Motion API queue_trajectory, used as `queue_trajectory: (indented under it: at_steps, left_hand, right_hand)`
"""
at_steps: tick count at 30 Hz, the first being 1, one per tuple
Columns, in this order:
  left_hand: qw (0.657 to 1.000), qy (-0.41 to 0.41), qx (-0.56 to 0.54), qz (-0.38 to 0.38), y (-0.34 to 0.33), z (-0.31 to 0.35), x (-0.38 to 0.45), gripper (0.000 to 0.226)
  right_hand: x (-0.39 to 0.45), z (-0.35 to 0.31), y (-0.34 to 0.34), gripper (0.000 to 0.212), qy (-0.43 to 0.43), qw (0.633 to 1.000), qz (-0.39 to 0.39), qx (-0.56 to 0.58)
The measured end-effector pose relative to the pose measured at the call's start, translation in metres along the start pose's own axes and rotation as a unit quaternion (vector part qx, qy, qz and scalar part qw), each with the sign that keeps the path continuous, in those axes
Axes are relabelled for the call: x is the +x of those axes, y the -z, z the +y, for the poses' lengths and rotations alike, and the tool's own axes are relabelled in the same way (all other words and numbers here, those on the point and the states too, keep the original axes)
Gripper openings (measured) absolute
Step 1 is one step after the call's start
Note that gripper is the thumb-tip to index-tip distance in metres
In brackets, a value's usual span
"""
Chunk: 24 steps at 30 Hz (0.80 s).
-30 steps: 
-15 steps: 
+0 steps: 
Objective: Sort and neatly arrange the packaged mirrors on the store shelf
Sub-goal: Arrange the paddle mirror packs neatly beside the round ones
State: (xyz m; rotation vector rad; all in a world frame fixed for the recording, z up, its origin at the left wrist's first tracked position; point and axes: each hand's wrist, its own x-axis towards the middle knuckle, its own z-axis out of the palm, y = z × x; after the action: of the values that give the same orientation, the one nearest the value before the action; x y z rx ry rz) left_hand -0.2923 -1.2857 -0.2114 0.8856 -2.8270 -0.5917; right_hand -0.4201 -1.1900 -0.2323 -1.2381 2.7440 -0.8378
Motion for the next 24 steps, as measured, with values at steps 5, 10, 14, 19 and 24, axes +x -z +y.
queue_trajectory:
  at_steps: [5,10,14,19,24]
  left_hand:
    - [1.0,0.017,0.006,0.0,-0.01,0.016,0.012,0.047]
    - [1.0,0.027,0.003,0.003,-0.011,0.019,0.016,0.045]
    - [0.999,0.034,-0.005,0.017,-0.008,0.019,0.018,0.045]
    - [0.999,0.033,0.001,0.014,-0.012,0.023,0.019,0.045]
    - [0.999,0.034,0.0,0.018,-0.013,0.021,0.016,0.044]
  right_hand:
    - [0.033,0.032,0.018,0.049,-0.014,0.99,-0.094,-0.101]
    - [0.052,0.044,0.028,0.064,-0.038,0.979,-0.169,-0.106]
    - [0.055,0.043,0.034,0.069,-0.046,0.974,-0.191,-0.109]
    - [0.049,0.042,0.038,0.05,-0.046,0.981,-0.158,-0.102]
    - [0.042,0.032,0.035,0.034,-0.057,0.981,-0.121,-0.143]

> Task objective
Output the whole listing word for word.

> Exercise response
Motion API queue_trajectory, used as `queue_trajectory: (indented under it: at_steps, left_hand, right_hand)`
"""
at_steps: tick count at 30 Hz, the first being 1, one per tuple
Columns, in this order:
  left_hand: qw (0.657 to 1.000), qy (-0.41 to 0.41), qx (-0.56 to 0.54), qz (-0.38 to 0.38), y (-0.34 to 0.33), z (-0.31 to 0.35), x (-0.38 to 0.45), gripper (0.000 to 0.226)
  right_hand: x (-0.39 to 0.45), z (-0.35 to 0.31), y (-0.34 to 0.34), gripper (0.000 to 0.212), qy (-0.43 to 0.43), qw (0.633 to 1.000), qz (-0.39 to 0.39), qx (-0.56 to 0.58)
The measured end-effector pose relative to the pose measured at the call's start, translation in metres along the start pose's own axes and rotation as a unit quaternion (vector part qx, qy, qz and scalar part qw), each with the sign that keeps the path continuous, in those axes
Axes are relabelled for the call: x is the +x of those axes, y the -z, z the +y, for the poses' lengths and rotations alike, and the tool's own axes are relabelled in the same way (all other words and numbers here, those on the point and the states too, keep the original axes)
Gripper openings (measured) absolute
Step 1 is one step after the call's start
Note that gripper is the thumb-tip to index-tip distance in metres
In brackets, a value's usual span
"""
Chunk: 24 steps at 30 Hz (0.80 s).
-30 steps: 
-15 steps: 
+0 steps: 
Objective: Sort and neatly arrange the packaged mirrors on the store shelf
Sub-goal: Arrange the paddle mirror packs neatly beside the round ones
State: (xyz m; rotation vector rad; all in a world frame fixed for the recording, z up, its origin at the left wrist's first tracked position; point and axes: each hand's wrist, its own x-axis towards the middle knuckle, its own z-axis out of the palm, y = z × x; after the action: of the values that give the same orientation, the one nearest the value before the action; x y z rx ry rz) left_hand -0.2923 -1.2857 -0.2114 0.8856 -2.8270 -0.5917; right_hand -0.4201 -1.1900 -0.2323 -1.2381 2.7440 -0.8378
Motion for the next 24 steps, as measured, with values at steps 5, 10, 14, 19 and 24, axes +x -z +y.
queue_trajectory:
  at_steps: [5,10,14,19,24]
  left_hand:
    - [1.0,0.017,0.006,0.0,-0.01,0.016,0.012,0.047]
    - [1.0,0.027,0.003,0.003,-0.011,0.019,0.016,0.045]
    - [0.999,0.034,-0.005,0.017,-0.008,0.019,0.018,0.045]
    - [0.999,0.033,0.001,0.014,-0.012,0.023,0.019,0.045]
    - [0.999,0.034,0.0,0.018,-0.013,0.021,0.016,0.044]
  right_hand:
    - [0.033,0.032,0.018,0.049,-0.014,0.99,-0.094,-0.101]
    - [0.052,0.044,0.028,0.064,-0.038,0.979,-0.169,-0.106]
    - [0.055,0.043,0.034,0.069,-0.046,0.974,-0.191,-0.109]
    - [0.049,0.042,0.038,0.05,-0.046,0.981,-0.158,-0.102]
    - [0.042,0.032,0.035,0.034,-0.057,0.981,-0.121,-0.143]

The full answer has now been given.